Lets get start started, firstly we’ll install slapd and while we’re are at it we’ll install the ldap-utils package. I wont be using it in this guide but you may come across other titbits in your LDAP travels that make use of some of the contained tools.

sudo apt-get install slapd ldap-utils

Once they are installed, lets generate a password hash to use for the LDAP admin user

slappasswd

After typing and confirming your password, a hash should be returned, ie.
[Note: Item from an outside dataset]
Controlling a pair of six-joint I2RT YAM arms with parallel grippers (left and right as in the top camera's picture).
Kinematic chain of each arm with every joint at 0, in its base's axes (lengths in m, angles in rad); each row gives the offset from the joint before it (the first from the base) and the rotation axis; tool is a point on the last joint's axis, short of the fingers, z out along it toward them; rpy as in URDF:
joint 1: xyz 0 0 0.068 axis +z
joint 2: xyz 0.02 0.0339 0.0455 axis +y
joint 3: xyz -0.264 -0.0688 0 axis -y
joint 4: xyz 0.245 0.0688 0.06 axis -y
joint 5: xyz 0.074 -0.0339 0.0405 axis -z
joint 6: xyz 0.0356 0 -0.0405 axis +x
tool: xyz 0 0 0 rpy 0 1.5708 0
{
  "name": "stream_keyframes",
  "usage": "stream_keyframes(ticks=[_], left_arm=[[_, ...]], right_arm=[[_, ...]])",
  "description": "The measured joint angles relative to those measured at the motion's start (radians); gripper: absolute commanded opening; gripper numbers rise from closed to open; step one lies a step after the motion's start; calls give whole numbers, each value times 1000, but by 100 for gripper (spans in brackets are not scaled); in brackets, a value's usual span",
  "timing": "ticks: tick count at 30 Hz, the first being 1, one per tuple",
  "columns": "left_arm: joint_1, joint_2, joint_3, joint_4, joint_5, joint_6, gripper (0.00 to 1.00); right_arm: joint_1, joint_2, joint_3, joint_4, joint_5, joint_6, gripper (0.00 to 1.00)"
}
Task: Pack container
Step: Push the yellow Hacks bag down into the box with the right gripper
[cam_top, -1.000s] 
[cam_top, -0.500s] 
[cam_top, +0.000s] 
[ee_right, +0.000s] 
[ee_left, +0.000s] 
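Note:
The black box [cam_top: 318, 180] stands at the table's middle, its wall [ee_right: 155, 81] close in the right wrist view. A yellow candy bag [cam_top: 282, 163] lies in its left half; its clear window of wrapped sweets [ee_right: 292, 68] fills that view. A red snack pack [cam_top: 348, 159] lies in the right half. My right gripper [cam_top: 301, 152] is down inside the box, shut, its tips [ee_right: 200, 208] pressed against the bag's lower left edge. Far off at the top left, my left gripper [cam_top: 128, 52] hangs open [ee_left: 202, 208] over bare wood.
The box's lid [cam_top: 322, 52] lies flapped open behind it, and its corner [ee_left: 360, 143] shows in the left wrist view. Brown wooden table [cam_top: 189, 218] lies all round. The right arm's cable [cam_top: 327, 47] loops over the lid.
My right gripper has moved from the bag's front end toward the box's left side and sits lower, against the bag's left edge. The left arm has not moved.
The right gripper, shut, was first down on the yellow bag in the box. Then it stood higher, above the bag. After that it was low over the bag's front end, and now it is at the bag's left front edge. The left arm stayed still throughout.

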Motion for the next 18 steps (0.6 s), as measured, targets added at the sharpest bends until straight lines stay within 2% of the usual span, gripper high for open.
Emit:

{SSHA}uXQ01mph2bMe2HkQhvUNqrR1LNqvixUa

record it, we’ll use this later.

Thunderbird uses its own LDAP schema and everything I’ve read indicates that the schema is still in flux. This Mozilla wiki page seems to have the latest schema for version 1.5 of Thunderbird and above. How ever copying the code from this page gives you an annoying whitespace at the start of each line, annoying because OpenLDAP will throw an error trying to read it. I’ve replicated the schema as of 24th December 2009 (yes I’m writing this Christmas eve) below. You need to save this text in the file /etc/ldap/schema/mozillaAbPersonAlpha.schema. You need to have root access to do this so don’t forget to sudo with your favourite editor :-)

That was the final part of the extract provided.